February 12, 1941, is the day that medicine as we know it changed--it was the first clinical use of penicillin. Had nothing else been discovered in the twentieth century, this breakthrough would have still be enough for it to be considered the century of medicine. But, as you know, so many other amazing discoveries followed in quick order: steroids, antipsychotics, open-heart surgery, et cetera.

On October 26, 1943, the IRS ruled that employers could continue to pay health insurance premiums in pre-tax dollars. As a response to wage and price controls, employers had begun to offer health benefits to attract better employees. The IRS ruling legitimized and encouraged the practice, giving rise to the dominance of employer-sponsored health insurance.

On December 1, 1942, Lord William Beveridge issued his report on health care and pensions to the British Parliament, envisioning zero-dollar public health insurance. Lord Beveridge had enormous influence here, particularly among Democrats; his thinking (and persuasiveness) helped lay the intellectual foundation for Medicare and Medicaid.
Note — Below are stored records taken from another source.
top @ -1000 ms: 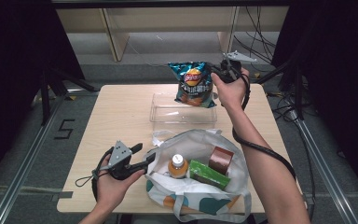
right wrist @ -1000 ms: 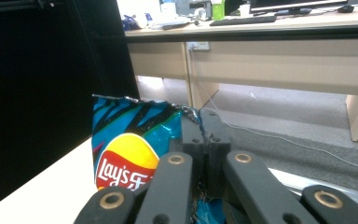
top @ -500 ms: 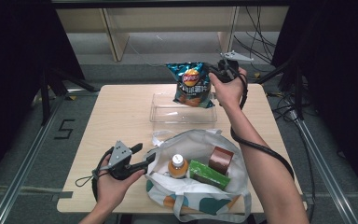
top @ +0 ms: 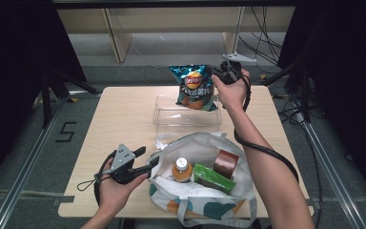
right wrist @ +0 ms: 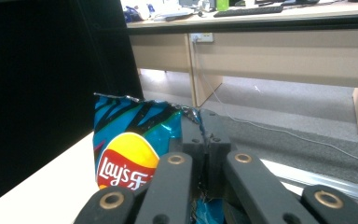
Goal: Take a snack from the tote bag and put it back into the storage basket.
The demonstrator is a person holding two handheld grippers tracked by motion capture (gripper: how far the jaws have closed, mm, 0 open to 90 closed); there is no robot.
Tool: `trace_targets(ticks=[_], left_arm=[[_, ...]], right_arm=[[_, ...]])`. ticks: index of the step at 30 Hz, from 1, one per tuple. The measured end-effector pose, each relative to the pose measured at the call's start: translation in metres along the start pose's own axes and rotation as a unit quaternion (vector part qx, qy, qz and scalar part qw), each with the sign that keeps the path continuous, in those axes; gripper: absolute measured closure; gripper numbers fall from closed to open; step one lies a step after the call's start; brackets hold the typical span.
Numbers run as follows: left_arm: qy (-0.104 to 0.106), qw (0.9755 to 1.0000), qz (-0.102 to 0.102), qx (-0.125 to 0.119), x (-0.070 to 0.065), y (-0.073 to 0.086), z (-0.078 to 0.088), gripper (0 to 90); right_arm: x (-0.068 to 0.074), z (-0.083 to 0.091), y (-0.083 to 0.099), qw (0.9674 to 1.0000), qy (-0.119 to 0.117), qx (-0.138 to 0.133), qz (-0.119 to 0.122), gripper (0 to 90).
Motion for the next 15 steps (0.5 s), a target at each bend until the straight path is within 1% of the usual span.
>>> trace_targets(ticks=[4,5,7,8,11,12,13,15], left_arm=[[0.001,1.0000,-0.002,0.000,0.0003,0.0000,-0.0002,38.0],[0.001,1.0000,-0.001,0.000,0.0002,0.0000,-0.0001,38.0],[0.001,1.0000,-0.001,0.000,0.0003,0.0000,-0.0001,38.0],[0.000,1.0000,-0.002,-0.001,0.0004,0.0000,-0.0001,38.0],[0.001,1.0000,0.000,0.000,-0.0004,0.0000,-0.0005,38.0],[0.001,1.0000,0.000,0.001,-0.0006,0.0000,-0.0004,37.9],[0.001,1.0000,0.000,0.001,-0.0008,0.0000,-0.0003,37.9],[0.001,1.0000,0.000,0.001,-0.0007,0.0000,-0.0002,38.0]], right_arm=[[0.0006,-0.0010,0.0006,1.0000,0.000,0.004,-0.002,90.0],[0.0000,-0.0018,0.0009,1.0000,0.001,0.001,0.001,90.0],[0.0005,-0.0030,0.0013,1.0000,0.003,0.001,-0.002,90.0],[0.0005,-0.0028,0.0015,1.0000,0.001,0.003,0.002,90.0],[0.0011,-0.0028,0.0018,1.0000,0.002,0.005,-0.003,90.0],[0.0020,-0.0030,0.0015,1.0000,-0.002,0.004,-0.003,90.0],[0.0004,-0.0032,0.0016,1.0000,0.002,0.004,0.002,90.0],[-0.0001,-0.0035,0.0023,1.0000,0.001,0.006,0.000,90.0]])
Point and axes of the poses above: each handheld gripper's, and its own axes: z roughly backward along the jaws, y roughly out of its underside, x roughly to its left, the point moved 7 cm from there along -z, roughly forward along the jaws, and after that the axes turned 5 degrees about -z, right-handed, at the moved point
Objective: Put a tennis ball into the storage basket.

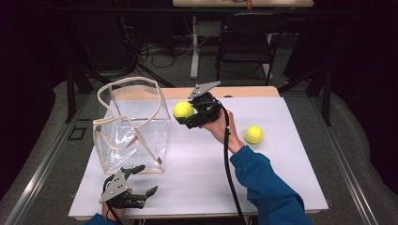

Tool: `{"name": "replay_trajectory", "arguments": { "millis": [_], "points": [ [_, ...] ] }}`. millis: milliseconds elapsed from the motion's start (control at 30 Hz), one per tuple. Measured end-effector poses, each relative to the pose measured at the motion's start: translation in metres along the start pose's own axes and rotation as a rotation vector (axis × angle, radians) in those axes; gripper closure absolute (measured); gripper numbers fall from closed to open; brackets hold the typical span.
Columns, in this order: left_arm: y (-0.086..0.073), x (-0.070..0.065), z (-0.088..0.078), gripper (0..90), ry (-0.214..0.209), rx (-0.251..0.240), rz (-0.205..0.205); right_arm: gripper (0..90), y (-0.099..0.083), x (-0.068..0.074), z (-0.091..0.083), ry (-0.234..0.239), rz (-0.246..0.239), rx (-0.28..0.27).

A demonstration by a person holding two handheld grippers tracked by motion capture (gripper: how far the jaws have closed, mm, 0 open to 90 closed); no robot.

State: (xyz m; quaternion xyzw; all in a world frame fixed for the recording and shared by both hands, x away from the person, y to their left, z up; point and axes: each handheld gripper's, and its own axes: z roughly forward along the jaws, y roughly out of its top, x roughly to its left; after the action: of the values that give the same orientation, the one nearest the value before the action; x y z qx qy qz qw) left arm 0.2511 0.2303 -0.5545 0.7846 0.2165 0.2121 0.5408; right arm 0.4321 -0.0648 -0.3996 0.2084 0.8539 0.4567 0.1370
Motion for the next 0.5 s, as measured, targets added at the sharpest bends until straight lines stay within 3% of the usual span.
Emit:
{"name": "replay_trajectory", "arguments": {
  "millis": [500],
  "points": [
    [0.000, -0.001, 0.001, 15.8, 0.000, 0.005, 0.002, 25.9, 0.012, -0.001, 0.002, 0.004, -0.017, -0.011]
  ]
}}
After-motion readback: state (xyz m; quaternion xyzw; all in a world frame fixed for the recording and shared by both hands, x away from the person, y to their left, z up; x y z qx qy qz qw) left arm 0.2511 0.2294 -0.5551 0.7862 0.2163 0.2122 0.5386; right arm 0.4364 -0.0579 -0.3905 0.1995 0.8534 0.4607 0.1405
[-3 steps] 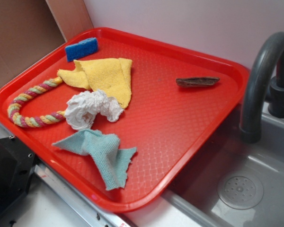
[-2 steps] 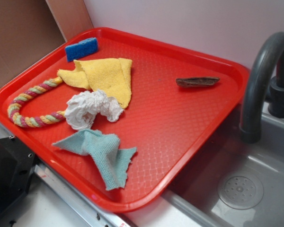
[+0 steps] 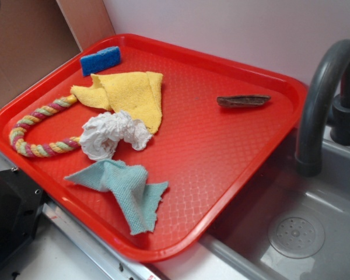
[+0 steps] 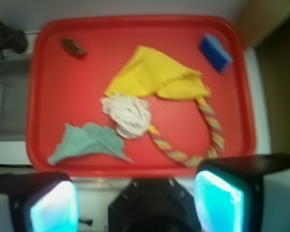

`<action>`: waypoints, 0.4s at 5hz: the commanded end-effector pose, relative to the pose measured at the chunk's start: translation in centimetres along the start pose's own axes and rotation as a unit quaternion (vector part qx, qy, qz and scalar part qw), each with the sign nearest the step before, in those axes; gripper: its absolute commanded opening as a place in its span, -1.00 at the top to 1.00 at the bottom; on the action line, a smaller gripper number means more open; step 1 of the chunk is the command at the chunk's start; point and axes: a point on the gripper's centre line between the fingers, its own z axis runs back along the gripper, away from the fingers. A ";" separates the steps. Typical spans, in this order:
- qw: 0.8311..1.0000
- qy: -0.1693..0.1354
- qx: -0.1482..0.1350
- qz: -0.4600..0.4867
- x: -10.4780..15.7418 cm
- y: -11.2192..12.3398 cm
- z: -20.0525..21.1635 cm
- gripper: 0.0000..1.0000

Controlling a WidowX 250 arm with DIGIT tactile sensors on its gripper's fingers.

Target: Grab the wood chip.

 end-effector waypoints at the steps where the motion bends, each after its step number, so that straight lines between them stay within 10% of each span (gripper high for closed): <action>1: 0.994 -0.047 0.035 -0.088 6.4 -1.5 -2.6 -1.00; 2: 0.982 -0.068 0.044 -0.169 9.0 -3.6 -4.6 -1.00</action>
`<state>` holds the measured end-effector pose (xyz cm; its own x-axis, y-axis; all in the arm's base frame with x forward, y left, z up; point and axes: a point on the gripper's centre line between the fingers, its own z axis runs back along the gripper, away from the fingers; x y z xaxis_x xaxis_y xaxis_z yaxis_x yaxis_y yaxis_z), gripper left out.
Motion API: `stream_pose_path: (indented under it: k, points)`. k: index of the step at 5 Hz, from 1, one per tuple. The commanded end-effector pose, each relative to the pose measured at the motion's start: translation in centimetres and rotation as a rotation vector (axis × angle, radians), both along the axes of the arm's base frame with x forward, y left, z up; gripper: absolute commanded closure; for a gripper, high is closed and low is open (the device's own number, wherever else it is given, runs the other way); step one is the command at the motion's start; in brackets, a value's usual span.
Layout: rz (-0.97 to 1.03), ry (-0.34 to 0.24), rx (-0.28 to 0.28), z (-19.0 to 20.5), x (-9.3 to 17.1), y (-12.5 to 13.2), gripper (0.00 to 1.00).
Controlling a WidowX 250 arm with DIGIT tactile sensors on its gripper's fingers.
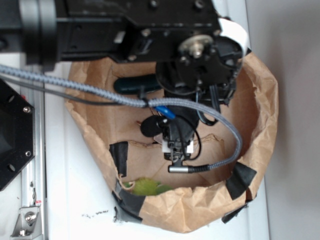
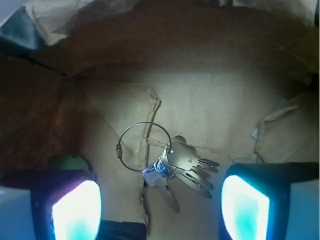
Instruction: Grab the silver keys.
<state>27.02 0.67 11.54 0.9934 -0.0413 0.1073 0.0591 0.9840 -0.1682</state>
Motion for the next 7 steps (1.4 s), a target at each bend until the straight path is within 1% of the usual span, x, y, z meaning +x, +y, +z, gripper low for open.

Fast forward 60 years, and the end result is a world filled with medical miracles--a man like Dick Cheney can have 4 heart attacks and still hold office; three Republican candidates for President have survived cancer. But, if medicine has fundamentally changed over these 6 decades, how we pay for and regulate health care has not. Americans--whether privately insured or publicly covered--tend to be over-insured, and thus less sensitive to prices. A good example of this is the Dartmouth studies showing that health spending for a Florida Medicare recipient is double that of a Minnesota retiree but there is no difference in health outcomes.

How to deal with rising costs? To date, health reforms in the United States have largely followed along two lines: government expansion and managed care. The first has failed to reduce costs (witness Medicare spending); the second did, but it failed to develop any popular support.

Your essay emphasizes the former. You wonder if I apply my bias against Canada's system to other countries, such as Germany and France. (Though, for the record, you are so enamored with universal access that you're willing to see the Canadian system as being basically no better nor worse than the American one.)

But public systems are relatively similar--they simply attempt to ration health care in one way or another. In my travels and in my conversations with colleagues, I have yet to come across any particularly interesting approaches to health care management in the countries you list. It's not that governments have pioneered novel types of primary care or that they have rethought the institutional provision of services. These countries simply use wage and prices controls to temper demand. Sure, the Canadian and British approaches seem particularly problematic, but France has its share of dissatisfaction and problems.

 

What would I suggest? Rather than looking at the failed experiments in other countries (government meddling) or revising a dismissed idea (managed care), I champion a third way: In five-sixths of the economy, Americans value choice and competition. That's the key to reforming American health care.

In my book, I talk about ways to insure more uninsured, to increase quality and trim costs. A summary of my core ideas: Make health insurance more like other types of insurance, foster competition, reform Medicaid using welfare reform as a model, revisit Medicare, and address prescription drug costs by addressing the FDA's size and scope.

So, no, I don't look to France for inspiration; I look to the United States.